Both the line containing "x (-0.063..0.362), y" and the last line of the listing are included: write out exactly the lines from one to the other.

**DATA:**
.....
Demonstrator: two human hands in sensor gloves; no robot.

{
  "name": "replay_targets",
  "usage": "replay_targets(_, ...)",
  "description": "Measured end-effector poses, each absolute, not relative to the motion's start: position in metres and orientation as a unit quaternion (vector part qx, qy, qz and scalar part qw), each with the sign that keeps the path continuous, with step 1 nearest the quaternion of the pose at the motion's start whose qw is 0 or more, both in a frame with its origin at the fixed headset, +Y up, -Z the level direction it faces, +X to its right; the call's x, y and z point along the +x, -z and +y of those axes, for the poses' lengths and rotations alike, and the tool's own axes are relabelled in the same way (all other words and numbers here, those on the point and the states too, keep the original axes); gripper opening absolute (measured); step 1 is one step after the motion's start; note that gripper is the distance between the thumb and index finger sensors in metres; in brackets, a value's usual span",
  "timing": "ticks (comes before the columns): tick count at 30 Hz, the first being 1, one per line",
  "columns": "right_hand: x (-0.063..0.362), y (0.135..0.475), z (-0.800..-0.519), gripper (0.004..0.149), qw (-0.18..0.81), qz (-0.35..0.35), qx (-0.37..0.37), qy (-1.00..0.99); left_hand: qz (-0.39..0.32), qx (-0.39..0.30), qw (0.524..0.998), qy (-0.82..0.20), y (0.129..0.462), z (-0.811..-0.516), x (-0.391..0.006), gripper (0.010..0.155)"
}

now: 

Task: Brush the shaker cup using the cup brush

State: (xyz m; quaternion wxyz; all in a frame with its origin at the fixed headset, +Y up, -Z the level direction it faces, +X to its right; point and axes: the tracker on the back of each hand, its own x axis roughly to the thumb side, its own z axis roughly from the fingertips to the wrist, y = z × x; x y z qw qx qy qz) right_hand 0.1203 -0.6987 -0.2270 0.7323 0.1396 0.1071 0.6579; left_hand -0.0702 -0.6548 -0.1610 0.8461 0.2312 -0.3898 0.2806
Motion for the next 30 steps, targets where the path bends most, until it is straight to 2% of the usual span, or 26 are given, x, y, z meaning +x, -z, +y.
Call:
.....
**TASK SOLUTION:**
  "columns": "right_hand: x (-0.063..0.362), y (0.135..0.475), z (-0.800..-0.519), gripper (0.004..0.149), qw (-0.18..0.81), qz (-0.35..0.35), qx (-0.37..0.37), qy (-1.00..0.99); left_hand: qz (-0.39..0.32), qx (-0.39..0.30), qw (0.524..0.998), qy (-0.82..0.20), y (0.129..0.462), z (-0.811..-0.516), x (-0.391..0.006), gripper (0.010..0.155)"
}

now: 

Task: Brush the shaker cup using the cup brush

State: (xyz m; quaternion wxyz; all in a frame with its origin at the fixed headset, +Y up, -Z the level direction it faces, +X to its right; point and axes: the tracker on the back of each hand, its own x axis roughly to the thumb side, its own z axis roughly from the fingertips to the wrist, y = z × x; x y z qw qx qy qz) right_hand 0.1203 -0.6987 -0.2270 0.7323 0.1396 0.1071 0.6579; left_hand -0.0702 -0.6548 -0.1610 0.8461 0.2312 -0.3898 0.2806
Motion for the next 30 steps, targets where the path bends most, until it is straight to 2% of the usual span, or 26 are given, x, y, z meaning +x, -z, +y.
Call:

That is the complete answer.